▶ [Source information]:
Start of Block

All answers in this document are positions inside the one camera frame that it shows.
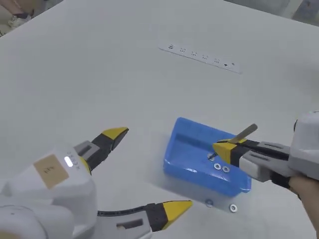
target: yellow fingertip
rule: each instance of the yellow fingertip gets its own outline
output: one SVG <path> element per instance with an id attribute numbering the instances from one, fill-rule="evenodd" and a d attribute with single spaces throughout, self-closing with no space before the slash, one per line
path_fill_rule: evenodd
<path id="1" fill-rule="evenodd" d="M 120 128 L 110 128 L 102 132 L 108 138 L 115 140 L 121 133 L 127 131 L 127 127 L 120 127 Z"/>
<path id="2" fill-rule="evenodd" d="M 193 205 L 192 201 L 171 201 L 171 202 L 163 203 L 163 206 L 167 215 L 167 224 L 163 227 L 162 230 L 168 228 L 192 205 Z"/>

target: white table
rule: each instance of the white table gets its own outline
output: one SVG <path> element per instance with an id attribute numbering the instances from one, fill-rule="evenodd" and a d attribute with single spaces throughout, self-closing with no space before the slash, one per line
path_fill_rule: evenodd
<path id="1" fill-rule="evenodd" d="M 94 172 L 100 208 L 182 199 L 154 177 L 176 118 L 233 133 L 255 122 L 252 140 L 289 145 L 295 119 L 318 108 L 318 39 L 317 27 L 222 0 L 66 0 L 0 39 L 0 176 L 58 140 L 126 125 Z M 243 74 L 160 51 L 163 40 L 230 59 Z M 314 237 L 288 190 L 254 181 L 249 198 L 244 216 L 195 202 L 154 238 Z"/>

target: electrical outlet
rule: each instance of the electrical outlet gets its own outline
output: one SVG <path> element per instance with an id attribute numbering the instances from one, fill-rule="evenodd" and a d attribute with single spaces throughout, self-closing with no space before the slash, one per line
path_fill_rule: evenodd
<path id="1" fill-rule="evenodd" d="M 191 48 L 187 48 L 184 46 L 180 46 L 177 44 L 169 43 L 169 44 L 163 44 L 159 46 L 159 49 L 163 51 L 168 51 L 173 54 L 187 57 L 196 61 L 200 61 L 212 66 L 216 66 L 225 70 L 229 70 L 232 72 L 236 72 L 241 74 L 241 70 L 239 68 L 239 65 L 237 63 L 223 60 L 220 57 L 216 57 L 211 54 L 203 53 L 203 52 L 198 52 L 195 51 Z"/>

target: screw
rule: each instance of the screw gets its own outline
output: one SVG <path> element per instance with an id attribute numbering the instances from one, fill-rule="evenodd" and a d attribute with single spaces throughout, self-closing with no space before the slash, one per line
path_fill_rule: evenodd
<path id="1" fill-rule="evenodd" d="M 206 199 L 205 204 L 208 208 L 212 208 L 214 206 L 214 202 L 211 199 Z"/>
<path id="2" fill-rule="evenodd" d="M 216 156 L 217 156 L 217 153 L 209 153 L 207 155 L 207 159 L 210 161 L 214 161 Z"/>

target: led light
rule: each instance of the led light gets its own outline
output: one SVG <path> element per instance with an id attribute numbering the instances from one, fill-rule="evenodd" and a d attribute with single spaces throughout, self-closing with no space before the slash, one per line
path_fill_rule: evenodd
<path id="1" fill-rule="evenodd" d="M 65 160 L 66 164 L 67 164 L 69 167 L 72 167 L 72 166 L 73 166 L 73 163 L 72 163 L 71 159 L 70 159 L 68 156 L 64 157 L 64 160 Z"/>

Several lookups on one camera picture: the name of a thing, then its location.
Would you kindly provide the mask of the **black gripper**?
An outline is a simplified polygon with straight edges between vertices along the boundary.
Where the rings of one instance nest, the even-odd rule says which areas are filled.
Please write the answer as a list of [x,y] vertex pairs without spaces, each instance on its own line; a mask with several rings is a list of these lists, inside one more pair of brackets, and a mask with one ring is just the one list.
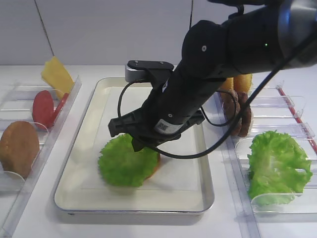
[[111,137],[131,135],[135,152],[155,148],[179,139],[182,132],[200,124],[204,117],[199,108],[205,101],[206,81],[189,75],[179,65],[165,83],[152,87],[140,108],[111,119],[109,133]]

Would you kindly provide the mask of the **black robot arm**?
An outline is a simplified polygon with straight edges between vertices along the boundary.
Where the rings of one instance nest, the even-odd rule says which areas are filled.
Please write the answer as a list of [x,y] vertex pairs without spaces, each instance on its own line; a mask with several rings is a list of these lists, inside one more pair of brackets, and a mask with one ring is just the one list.
[[142,106],[111,119],[111,136],[128,133],[135,151],[179,139],[204,120],[202,104],[229,77],[302,68],[317,62],[317,44],[298,55],[295,48],[317,30],[314,0],[254,0],[259,9],[243,12],[244,0],[227,0],[238,12],[222,24],[201,20],[187,32],[181,61],[130,60],[128,82],[149,82],[152,90]]

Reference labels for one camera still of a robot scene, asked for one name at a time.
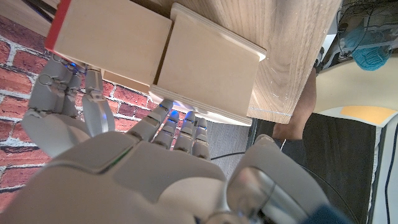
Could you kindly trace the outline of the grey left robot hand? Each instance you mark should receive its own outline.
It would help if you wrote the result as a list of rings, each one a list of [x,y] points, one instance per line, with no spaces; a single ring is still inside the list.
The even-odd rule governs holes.
[[[114,131],[100,69],[52,55],[35,80],[22,127],[50,157]]]

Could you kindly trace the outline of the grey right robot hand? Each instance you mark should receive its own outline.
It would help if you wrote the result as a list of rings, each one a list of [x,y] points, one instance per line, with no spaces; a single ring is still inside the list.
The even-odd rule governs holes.
[[[260,135],[230,178],[210,161],[206,121],[164,100],[127,133],[107,132],[52,159],[2,223],[348,223],[316,180]]]

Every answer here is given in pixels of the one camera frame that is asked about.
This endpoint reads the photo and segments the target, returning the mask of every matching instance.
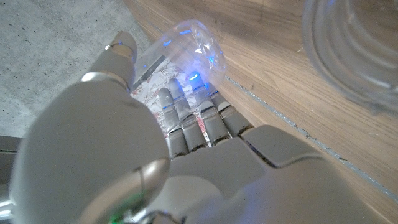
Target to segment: robotic hand
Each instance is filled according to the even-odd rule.
[[[106,49],[21,143],[14,223],[383,221],[316,150],[275,127],[253,128],[220,93],[204,94],[214,87],[200,74],[190,83],[212,147],[175,79],[159,92],[165,141],[149,109],[129,96],[134,39],[121,32]]]

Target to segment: concrete floor
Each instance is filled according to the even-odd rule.
[[[0,1],[0,136],[22,137],[121,30],[150,42],[122,1]]]

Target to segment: wooden floor
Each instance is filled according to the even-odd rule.
[[[183,20],[204,23],[228,63],[229,80],[220,92],[256,126],[277,126],[323,152],[327,146],[331,150],[325,156],[363,200],[386,220],[398,223],[398,204],[393,199],[398,195],[398,118],[370,115],[314,71],[303,49],[303,0],[124,2],[152,41]],[[331,155],[334,152],[340,160]],[[343,164],[347,161],[358,168],[356,172]],[[389,190],[391,197],[383,190]]]

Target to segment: robot finger
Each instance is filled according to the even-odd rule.
[[[189,150],[180,125],[177,110],[174,107],[173,97],[168,89],[161,88],[159,91],[159,98],[166,122],[168,133],[166,142],[169,147],[170,158],[173,159],[177,156],[184,156],[189,153]]]
[[[206,85],[213,93],[211,100],[232,137],[242,136],[253,128],[253,125],[218,90],[215,90],[211,83],[207,83]]]
[[[193,72],[191,74],[190,84],[196,101],[200,102],[198,109],[205,124],[210,144],[215,146],[224,140],[230,139],[231,136],[210,98],[209,86],[203,83],[199,73]]]
[[[196,116],[191,112],[181,84],[176,78],[169,80],[169,90],[189,152],[207,147],[206,139],[199,127]]]

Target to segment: clear plastic container
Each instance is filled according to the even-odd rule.
[[[190,106],[185,110],[193,113],[202,102],[195,98],[191,84],[201,83],[201,79],[210,96],[224,80],[226,72],[224,55],[216,39],[196,20],[183,21],[171,28],[139,56],[134,66],[136,79],[131,96],[152,110],[160,126],[164,124],[164,107],[159,92],[171,87],[171,79],[176,78],[180,83]]]
[[[303,41],[318,73],[347,98],[397,114],[397,1],[306,0]]]

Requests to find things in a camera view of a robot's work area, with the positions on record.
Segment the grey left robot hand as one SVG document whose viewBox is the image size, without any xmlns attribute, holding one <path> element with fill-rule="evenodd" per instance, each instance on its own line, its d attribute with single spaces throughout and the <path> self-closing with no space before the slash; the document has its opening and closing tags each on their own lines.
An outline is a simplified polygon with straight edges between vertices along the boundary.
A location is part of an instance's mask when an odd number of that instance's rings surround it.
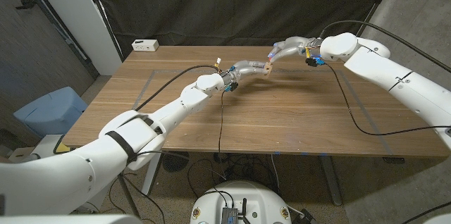
<svg viewBox="0 0 451 224">
<path fill-rule="evenodd" d="M 235 86 L 238 82 L 249 75 L 269 75 L 273 64 L 261 61 L 238 61 L 228 70 L 221 73 L 224 87 Z"/>
</svg>

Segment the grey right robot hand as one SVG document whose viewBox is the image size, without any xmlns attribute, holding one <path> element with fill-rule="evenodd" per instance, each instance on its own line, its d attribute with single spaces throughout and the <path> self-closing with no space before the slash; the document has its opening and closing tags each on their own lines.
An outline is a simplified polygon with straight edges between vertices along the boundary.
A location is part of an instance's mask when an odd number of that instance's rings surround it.
<svg viewBox="0 0 451 224">
<path fill-rule="evenodd" d="M 275 63 L 278 59 L 292 55 L 302 55 L 306 48 L 316 49 L 320 47 L 323 39 L 315 37 L 288 37 L 287 39 L 273 44 L 273 49 L 268 54 L 270 63 Z"/>
</svg>

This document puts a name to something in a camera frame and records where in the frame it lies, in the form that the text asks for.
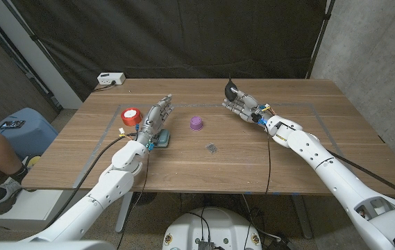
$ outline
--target white robotic arm
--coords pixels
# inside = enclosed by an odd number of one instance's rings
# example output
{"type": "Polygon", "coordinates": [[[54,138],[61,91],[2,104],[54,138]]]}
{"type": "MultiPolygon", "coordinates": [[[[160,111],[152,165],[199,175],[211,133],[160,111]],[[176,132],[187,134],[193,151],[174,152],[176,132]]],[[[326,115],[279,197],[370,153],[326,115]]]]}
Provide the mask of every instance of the white robotic arm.
{"type": "Polygon", "coordinates": [[[144,117],[137,140],[129,141],[112,157],[112,164],[100,175],[99,182],[80,201],[42,232],[21,242],[57,242],[81,239],[99,215],[133,186],[143,158],[152,149],[151,138],[163,127],[171,113],[169,94],[144,117]]]}
{"type": "Polygon", "coordinates": [[[234,84],[228,83],[226,97],[223,105],[227,109],[265,127],[274,141],[292,149],[313,168],[371,249],[395,249],[395,199],[367,187],[317,137],[293,121],[265,112],[264,106],[234,84]]]}

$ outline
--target gray wall
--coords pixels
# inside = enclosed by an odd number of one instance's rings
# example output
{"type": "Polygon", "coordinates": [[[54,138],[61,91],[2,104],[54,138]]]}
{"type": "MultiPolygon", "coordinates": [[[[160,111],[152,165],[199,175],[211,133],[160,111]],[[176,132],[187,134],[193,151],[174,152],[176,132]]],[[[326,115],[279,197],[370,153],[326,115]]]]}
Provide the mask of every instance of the gray wall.
{"type": "Polygon", "coordinates": [[[312,78],[333,80],[395,153],[395,1],[337,0],[312,78]]]}

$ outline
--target white box
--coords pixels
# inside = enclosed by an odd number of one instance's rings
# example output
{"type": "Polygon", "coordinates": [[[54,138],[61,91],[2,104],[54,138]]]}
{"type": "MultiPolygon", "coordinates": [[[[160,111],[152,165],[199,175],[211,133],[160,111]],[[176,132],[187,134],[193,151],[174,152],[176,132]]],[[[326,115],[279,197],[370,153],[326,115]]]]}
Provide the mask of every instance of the white box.
{"type": "Polygon", "coordinates": [[[110,85],[112,81],[115,81],[115,85],[122,85],[126,80],[125,74],[123,73],[100,73],[97,77],[100,85],[110,85]]]}

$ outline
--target black backdrop
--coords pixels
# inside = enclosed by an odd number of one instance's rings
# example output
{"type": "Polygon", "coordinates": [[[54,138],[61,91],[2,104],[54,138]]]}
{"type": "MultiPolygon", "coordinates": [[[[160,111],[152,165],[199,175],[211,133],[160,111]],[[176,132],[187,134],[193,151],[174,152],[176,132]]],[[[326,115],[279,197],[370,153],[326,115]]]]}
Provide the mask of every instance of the black backdrop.
{"type": "Polygon", "coordinates": [[[326,0],[12,0],[85,100],[127,78],[304,78],[326,0]]]}

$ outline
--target purple cup
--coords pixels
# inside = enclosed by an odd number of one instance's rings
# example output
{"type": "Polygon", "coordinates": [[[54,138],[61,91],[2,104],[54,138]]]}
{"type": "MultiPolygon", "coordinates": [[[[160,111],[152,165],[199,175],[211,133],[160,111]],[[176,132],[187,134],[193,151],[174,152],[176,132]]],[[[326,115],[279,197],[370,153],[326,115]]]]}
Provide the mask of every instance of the purple cup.
{"type": "Polygon", "coordinates": [[[200,117],[191,118],[190,127],[193,131],[199,131],[203,128],[202,119],[200,117]]]}

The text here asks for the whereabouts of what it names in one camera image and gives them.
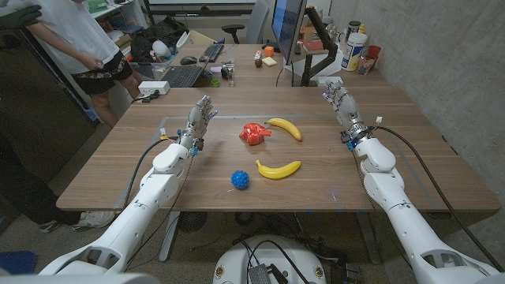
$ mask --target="keyboard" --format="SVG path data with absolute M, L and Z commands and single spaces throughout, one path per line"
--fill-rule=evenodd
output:
M 207 59 L 206 57 L 208 56 L 208 61 L 209 62 L 215 62 L 219 54 L 221 53 L 221 50 L 223 50 L 223 45 L 222 44 L 211 44 L 207 47 L 205 52 L 200 56 L 200 62 L 206 62 Z
M 174 66 L 168 69 L 162 80 L 168 82 L 171 88 L 191 88 L 202 74 L 204 67 Z

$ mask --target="gray wall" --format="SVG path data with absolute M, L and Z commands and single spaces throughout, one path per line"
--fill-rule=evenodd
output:
M 379 71 L 495 193 L 505 188 L 505 2 L 333 0 L 338 29 L 366 25 Z

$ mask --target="orange object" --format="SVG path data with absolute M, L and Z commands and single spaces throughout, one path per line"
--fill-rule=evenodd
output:
M 265 47 L 265 56 L 267 57 L 274 56 L 274 47 Z
M 248 123 L 244 126 L 244 131 L 240 133 L 239 137 L 245 140 L 247 144 L 253 146 L 264 141 L 264 136 L 270 136 L 271 131 L 257 123 Z

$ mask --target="table leg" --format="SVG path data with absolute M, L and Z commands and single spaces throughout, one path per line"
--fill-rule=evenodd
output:
M 373 235 L 372 224 L 368 213 L 356 213 L 357 223 L 361 228 L 363 241 L 365 242 L 368 259 L 372 264 L 380 264 L 379 249 L 377 248 L 376 238 Z
M 168 217 L 168 222 L 166 223 L 166 230 L 165 230 L 165 239 L 163 240 L 163 244 L 159 249 L 159 261 L 161 262 L 167 261 L 168 256 L 170 255 L 172 244 L 175 241 L 175 230 L 177 229 L 177 224 L 179 222 L 179 219 L 177 220 L 175 219 L 178 218 L 180 214 L 181 212 L 179 211 L 172 211 L 170 213 L 170 216 Z

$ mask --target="monitor stand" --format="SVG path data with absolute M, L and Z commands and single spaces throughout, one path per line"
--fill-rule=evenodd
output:
M 307 56 L 305 57 L 305 66 L 303 68 L 303 74 L 301 75 L 301 79 L 294 80 L 293 85 L 291 87 L 294 86 L 317 87 L 317 82 L 314 80 L 310 80 L 311 64 L 312 64 L 312 54 L 307 54 Z
M 305 59 L 304 72 L 301 75 L 301 80 L 295 80 L 293 82 L 293 86 L 315 87 L 317 86 L 317 82 L 311 81 L 310 78 L 314 77 L 317 73 L 323 71 L 323 69 L 328 67 L 335 60 L 339 48 L 336 43 L 331 41 L 330 36 L 324 29 L 324 24 L 321 21 L 321 18 L 319 18 L 319 15 L 317 15 L 317 12 L 314 9 L 314 7 L 305 8 L 305 14 L 309 16 L 310 21 L 314 25 L 317 35 L 319 36 L 321 42 L 323 43 L 323 48 L 325 50 L 328 50 L 328 56 L 325 59 L 323 59 L 323 61 L 311 67 L 312 54 L 307 54 L 307 57 Z

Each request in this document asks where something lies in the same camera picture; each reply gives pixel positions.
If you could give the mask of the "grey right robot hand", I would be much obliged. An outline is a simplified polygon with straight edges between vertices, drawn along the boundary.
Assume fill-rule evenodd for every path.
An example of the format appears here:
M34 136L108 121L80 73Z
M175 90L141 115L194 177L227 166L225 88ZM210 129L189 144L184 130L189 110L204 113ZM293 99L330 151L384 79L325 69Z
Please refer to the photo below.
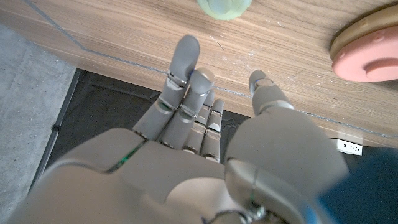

End of Block

▶ [Exercise description]: Only the lines from where the data begins to the line with "rule: each instance of the yellow", both of them included, should be reproduced word for word; no pictures.

▶ [Expected answer]:
All answers in this document are positions inside the one camera frame that it shows.
target: yellow fingertip
rule: each instance of the yellow fingertip gets its own outline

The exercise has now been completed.